Che la questione fosse “scottante” non avevamo dubbi, che fosse però anche una questione aperta con cui familiari e operatori fanno i conti tutti i giorni è altrettanto vero, altrimenti non si spiegherebbe il successo della giornata nazionale di studi su Sesso e affetti nella disabilità mentale, promossa il 20 ottobre scorso dalla Fondazione Bambini e Autismo ONLUS di Pordenone, in collaborazione con enti pubblici e privati [se ne legga la presentazione, in questo stesso sito, al testo disponibile cliccando qui, N.d.R.].
Alcune cifre: 150 iscritti in prevalenza residenti nel territorio regionale, ma anche provenienti da altre parti di Italia; 8 ore di lavori (reali) seguiti fino alla fine da un numerosissimo pubblico; la proiezione serale a Cinemazero e il dibattito sul film di Craig Gillespie Lars e una ragazza tutta sua; 2 soli relatori, assai esperti, però, sull’argomento, per dare informazioni e risposte appropriate.

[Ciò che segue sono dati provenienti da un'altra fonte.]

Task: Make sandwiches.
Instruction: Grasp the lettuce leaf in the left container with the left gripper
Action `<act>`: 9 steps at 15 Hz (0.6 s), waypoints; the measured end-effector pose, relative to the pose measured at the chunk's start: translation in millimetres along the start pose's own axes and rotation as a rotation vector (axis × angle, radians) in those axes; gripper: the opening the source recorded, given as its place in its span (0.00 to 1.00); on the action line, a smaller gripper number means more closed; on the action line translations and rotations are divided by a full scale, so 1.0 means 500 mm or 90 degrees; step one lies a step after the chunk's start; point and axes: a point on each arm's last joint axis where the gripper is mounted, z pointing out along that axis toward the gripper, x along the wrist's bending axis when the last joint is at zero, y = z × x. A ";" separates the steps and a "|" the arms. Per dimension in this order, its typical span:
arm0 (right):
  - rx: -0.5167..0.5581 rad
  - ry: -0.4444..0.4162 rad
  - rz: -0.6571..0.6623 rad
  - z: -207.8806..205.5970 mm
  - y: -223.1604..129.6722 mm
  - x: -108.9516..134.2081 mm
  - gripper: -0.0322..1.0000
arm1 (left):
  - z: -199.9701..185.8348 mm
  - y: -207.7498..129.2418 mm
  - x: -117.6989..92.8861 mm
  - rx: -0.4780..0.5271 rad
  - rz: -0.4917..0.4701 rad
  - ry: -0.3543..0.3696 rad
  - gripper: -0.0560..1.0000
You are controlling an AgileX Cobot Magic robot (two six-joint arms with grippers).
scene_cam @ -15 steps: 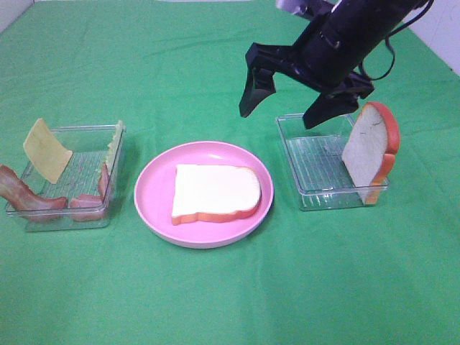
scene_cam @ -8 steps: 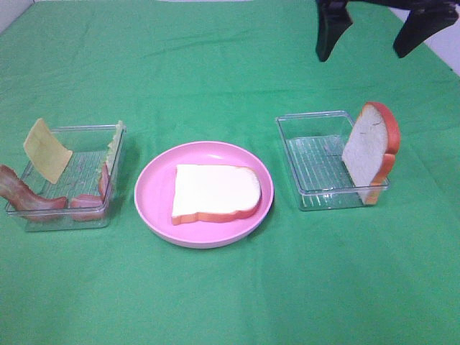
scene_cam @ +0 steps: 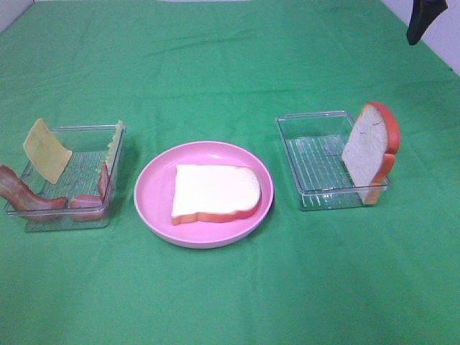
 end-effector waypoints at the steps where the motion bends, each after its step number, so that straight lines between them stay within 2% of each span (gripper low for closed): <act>1: 0.003 0.000 -0.010 0.001 -0.002 0.000 0.98 | 0.000 0.000 0.000 0.000 0.000 0.000 0.97; 6: 0.035 0.001 -0.022 -0.032 -0.114 -0.005 0.98 | 0.000 0.000 0.000 0.000 0.000 0.000 0.97; 9: 0.012 0.002 -0.014 -0.096 -0.238 -0.013 0.98 | 0.000 0.000 0.000 0.000 0.000 0.000 0.97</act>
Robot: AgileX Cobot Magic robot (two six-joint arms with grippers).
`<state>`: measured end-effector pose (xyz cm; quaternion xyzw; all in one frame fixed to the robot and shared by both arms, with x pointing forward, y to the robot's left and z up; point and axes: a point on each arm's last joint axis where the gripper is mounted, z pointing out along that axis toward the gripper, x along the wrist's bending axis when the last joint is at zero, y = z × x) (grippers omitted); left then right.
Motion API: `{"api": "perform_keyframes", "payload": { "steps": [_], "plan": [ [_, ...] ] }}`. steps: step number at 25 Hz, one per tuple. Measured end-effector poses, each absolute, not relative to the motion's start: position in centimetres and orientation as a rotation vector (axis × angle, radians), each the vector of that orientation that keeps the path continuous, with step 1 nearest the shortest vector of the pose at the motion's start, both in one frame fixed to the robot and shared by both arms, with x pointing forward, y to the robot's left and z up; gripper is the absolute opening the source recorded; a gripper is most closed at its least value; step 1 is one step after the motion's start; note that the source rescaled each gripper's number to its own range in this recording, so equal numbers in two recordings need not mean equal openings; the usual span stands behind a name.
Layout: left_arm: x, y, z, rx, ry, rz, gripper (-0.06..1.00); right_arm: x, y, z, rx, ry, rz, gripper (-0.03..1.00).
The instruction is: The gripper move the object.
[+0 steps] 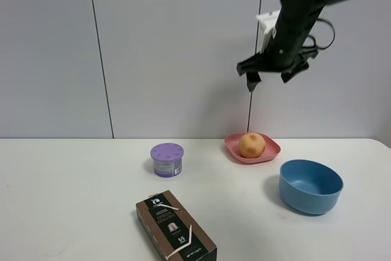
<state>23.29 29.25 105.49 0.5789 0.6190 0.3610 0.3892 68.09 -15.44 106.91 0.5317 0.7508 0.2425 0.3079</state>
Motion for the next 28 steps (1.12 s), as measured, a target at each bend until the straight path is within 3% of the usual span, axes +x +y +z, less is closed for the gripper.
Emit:
{"api": "perform_keyframes", "payload": {
  "steps": [7,12,17,28],
  "plan": [
    [23.3,29.3,105.5,1.472,1.574,0.918,1.00,61.4,-17.2,117.1,1.355,1.976,0.767,0.80],
    [23.3,29.3,105.5,1.472,1.574,0.918,1.00,56.3,-18.4,121.2,1.311,1.979,0.784,0.89],
    [23.3,29.3,105.5,1.472,1.574,0.918,1.00,50.6,-20.4,120.7,1.284,1.978,0.822,0.91],
    [23.3,29.3,105.5,1.472,1.574,0.918,1.00,38.4,-24.6,115.3,1.427,2.027,0.882,0.91]
  ]
}}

Con questi “ingredienti”, dunque, è stata organizzata la giornata di studio di Pordenone, scoprendo che in Italia si è trattato del primo convegno a dare così tanto spazio all’argomento trattato.
Di solito, infatti, di questi temi si parla poco, e anche se relatori come Fabio Veglia del Centro di Scienza Cognitiva dell’Università di Torino, che da oltre vent’anni si occupa di sessualità, vengono spesso invitati a tenere relazioni in convegni dove genericamente si parla del disturbo mentale – quindi anche di sessualità e affettività – il tempo, però, è sempre tiranno (venti minuti, mezz’ora, non di più). A Pordenone, invece, i relatori hanno avuto a disposizione mezza giornata, quattro ore reali per approfondire gli argomenti e per rispondere ai molti quesiti posti da familiari e operatori sul che fare.
Ma che cosa è uscito da un convegno così unico, da un tipo di approfondimento così ampio e anche in un certo senso “scomodo”? Ad esempio che nei Piani Educativi Individualizzati – ovvero i Progetti Individualizzati per le varie persone con disabilità – dev’essere inserito anche questo aspetto, quello della sessualità, che normalmente manca.
E ancora che la sessualità si esprime in molti modi e per la persona adolescente con disagio mentale magari può essere già una “conquista sessuale” tenersi mano nella mano con la persona a cui vuole bene e via dicendo.
Per quanto riguarda specificamente l’autismo, Flavia Caretto, psicologa dell’Università di Roma Tor Vergata, ha sottolineato che è giusto e doveroso interrompere, da parte dei genitori e dei familiari, quel processo di infantilizzazione che rende gli adulti sempre bambini, in quanto persone con handicap.
«Non si possono grattare i piedini al congiunto – ha aggiunto Cinzia Raffin, presidente e responsabile scientifico della Fondazione Bambini e Autismo – quando i piedini hanno raggiunto la taglia 45 di scarpe! Bisogna capire che le carezze e le coccole che si davano al bambino non possono essere riservate nelle stesse modalità all’adulto autistico, se lo si vuole aiutare a crescere».
Vi è poi una questione etico-culturale sulla quale i relatori hanno insistito: l’affetto e il sesso danno il senso della vita alle persone. Se infatti oggi non chiamiamo più le persone con handicap mentale handicappati, subnormali o soggetti con autismo, ciò significa che si è fatto un preciso salto semantico, che porta a definirle persone con disabilità o diversamente abili, e allora bisogna anche riconoscere che le persone in quanto tali fanno tante cose nella vita, tra cui innamorarsi, fare l’amore e anche soffrire di pene d’amore, come tanta letteratura e poesia ci hanno raccontato per secoli.
Quindi alle “persone speciali”, ovvero alle persone con disabilità, con i loro modi e con i loro tempi, va data la possibilità di affrontare anche questo aspetto della vita, se si vuole che la qualifica stessa di persone abbia un senso.
*Direttore generale della Fondazione Bambini e Autismo ONLUS di Pordenone.